──────── Data shown
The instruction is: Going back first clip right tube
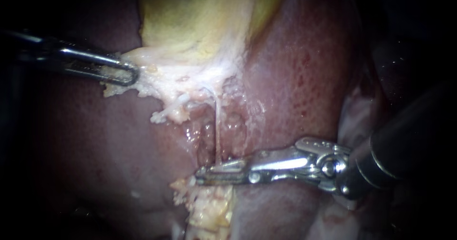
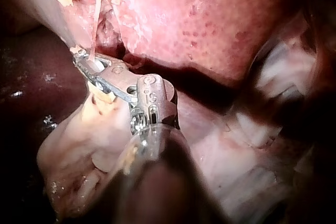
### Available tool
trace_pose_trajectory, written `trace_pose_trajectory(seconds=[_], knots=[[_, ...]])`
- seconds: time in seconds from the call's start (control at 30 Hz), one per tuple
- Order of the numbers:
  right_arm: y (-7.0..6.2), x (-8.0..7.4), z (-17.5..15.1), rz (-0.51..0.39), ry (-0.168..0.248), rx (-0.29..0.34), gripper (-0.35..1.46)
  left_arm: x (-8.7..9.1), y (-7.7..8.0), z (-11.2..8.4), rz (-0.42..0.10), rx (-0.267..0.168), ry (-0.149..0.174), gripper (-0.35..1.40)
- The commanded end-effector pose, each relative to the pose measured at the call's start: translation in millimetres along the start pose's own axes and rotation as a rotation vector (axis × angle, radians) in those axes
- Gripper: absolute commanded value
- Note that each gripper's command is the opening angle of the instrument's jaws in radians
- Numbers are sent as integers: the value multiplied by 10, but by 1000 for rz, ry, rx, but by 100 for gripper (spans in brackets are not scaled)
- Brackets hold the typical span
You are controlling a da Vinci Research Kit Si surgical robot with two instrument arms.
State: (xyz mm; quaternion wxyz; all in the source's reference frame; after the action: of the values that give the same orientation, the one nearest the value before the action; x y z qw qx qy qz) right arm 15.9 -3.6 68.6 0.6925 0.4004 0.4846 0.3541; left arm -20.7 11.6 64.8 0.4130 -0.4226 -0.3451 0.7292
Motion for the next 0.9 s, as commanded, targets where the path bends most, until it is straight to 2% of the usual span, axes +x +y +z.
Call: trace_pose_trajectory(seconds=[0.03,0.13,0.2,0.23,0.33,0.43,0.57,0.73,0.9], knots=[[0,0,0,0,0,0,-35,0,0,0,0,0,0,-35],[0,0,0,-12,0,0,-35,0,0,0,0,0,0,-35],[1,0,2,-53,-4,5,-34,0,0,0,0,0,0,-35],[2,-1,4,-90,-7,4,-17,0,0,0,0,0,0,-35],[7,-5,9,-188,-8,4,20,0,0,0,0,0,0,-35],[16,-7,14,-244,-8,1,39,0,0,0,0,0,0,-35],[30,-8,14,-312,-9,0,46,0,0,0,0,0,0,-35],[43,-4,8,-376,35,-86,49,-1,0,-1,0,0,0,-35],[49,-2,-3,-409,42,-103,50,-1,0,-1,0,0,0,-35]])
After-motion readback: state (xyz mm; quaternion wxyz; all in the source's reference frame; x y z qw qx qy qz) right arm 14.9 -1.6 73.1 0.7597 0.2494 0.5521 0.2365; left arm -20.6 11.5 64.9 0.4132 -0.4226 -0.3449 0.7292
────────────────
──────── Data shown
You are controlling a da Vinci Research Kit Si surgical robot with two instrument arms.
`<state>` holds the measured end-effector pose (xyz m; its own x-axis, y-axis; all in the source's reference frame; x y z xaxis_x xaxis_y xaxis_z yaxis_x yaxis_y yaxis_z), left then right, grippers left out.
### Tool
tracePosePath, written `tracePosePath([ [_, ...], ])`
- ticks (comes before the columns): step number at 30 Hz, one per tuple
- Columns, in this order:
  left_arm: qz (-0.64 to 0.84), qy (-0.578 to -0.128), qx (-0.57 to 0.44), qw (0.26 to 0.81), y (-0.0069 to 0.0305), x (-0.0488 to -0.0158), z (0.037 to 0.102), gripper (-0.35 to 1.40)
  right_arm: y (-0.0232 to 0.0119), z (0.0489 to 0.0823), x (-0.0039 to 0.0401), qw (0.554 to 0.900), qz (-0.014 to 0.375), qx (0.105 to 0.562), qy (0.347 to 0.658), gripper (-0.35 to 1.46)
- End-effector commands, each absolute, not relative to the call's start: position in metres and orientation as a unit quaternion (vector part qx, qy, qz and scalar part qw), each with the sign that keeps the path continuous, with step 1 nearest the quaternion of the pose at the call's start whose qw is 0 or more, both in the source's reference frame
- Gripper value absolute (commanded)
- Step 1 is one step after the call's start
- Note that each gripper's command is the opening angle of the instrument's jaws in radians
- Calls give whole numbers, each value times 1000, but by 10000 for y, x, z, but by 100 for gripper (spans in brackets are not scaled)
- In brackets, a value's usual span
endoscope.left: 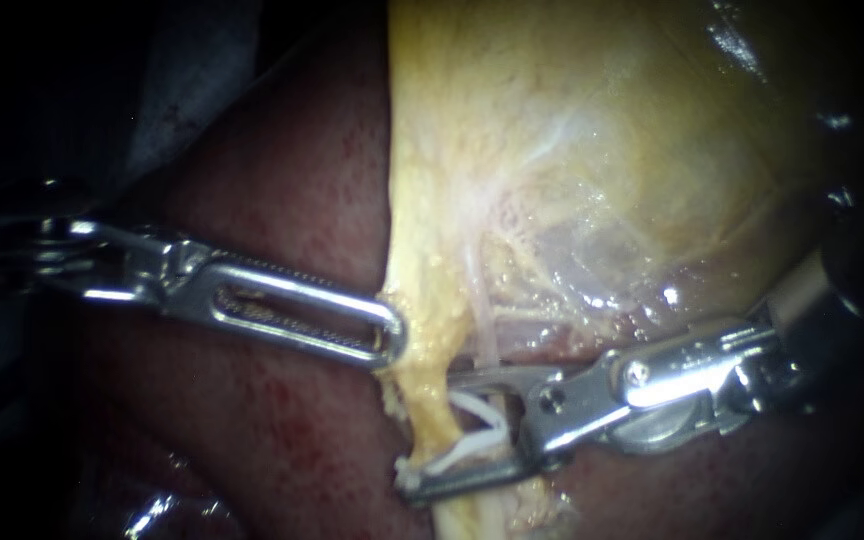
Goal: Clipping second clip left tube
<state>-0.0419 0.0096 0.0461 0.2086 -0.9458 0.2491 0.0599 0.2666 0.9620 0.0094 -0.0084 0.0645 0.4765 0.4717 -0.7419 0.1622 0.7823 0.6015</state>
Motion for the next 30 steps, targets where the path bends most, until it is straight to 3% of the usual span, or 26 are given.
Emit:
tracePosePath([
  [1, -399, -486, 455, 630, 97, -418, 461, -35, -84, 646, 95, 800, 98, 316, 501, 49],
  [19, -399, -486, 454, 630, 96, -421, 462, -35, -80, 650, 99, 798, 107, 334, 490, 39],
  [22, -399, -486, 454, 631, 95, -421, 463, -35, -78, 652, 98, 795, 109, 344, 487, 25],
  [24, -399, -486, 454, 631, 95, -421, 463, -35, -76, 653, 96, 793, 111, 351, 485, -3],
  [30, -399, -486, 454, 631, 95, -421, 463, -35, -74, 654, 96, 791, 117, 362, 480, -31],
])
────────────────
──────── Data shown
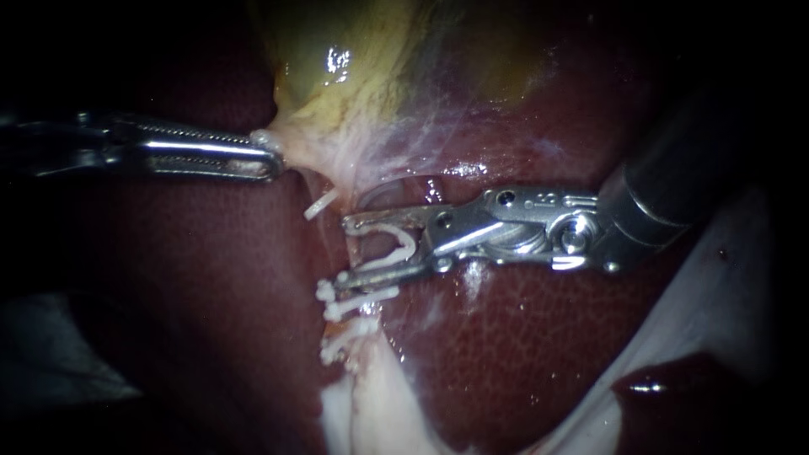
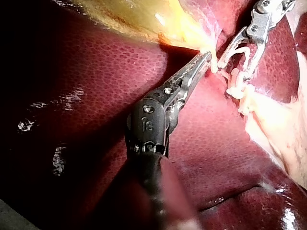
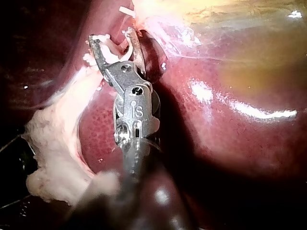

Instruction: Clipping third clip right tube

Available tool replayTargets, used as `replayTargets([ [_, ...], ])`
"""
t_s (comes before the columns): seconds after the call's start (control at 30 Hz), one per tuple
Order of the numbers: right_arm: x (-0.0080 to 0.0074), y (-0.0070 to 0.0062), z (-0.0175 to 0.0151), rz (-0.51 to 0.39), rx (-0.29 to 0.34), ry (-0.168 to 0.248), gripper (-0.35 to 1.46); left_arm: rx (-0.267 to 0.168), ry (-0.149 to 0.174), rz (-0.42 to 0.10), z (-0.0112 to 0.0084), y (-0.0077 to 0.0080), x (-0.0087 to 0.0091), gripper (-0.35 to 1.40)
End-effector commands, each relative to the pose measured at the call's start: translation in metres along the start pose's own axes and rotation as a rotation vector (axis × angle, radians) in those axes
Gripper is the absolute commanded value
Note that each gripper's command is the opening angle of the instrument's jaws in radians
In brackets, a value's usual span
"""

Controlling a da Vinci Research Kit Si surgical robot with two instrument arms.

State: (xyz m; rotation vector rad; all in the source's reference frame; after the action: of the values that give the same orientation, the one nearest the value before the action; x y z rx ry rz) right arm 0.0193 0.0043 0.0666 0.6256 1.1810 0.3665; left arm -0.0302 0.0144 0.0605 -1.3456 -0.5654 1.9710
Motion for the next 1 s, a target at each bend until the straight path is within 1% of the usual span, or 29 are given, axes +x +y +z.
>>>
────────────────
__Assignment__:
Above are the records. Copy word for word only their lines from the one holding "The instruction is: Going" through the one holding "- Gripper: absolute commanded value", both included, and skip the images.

__Task response__:
The instruction is: Going back first clip right tube
### Available tool
trace_pose_trajectory, written `trace_pose_trajectory(seconds=[_], knots=[[_, ...]])`
- seconds: time in seconds from the call's start (control at 30 Hz), one per tuple
- Order of the numbers:
  right_arm: y (-7.0..6.2), x (-8.0..7.4), z (-17.5..15.1), rz (-0.51..0.39), ry (-0.168..0.248), rx (-0.29..0.34), gripper (-0.35..1.46)
  left_arm: x (-8.7..9.1), y (-7.7..8.0), z (-11.2..8.4), rz (-0.42..0.10), rx (-0.267..0.168), ry (-0.149..0.174), gripper (-0.35..1.40)
- The commanded end-effector pose, each relative to the pose measured at the call's start: translation in millimetres along the start pose's own axes and rotation as a rotation vector (axis × angle, radians) in those axes
- Gripper: absolute commanded value

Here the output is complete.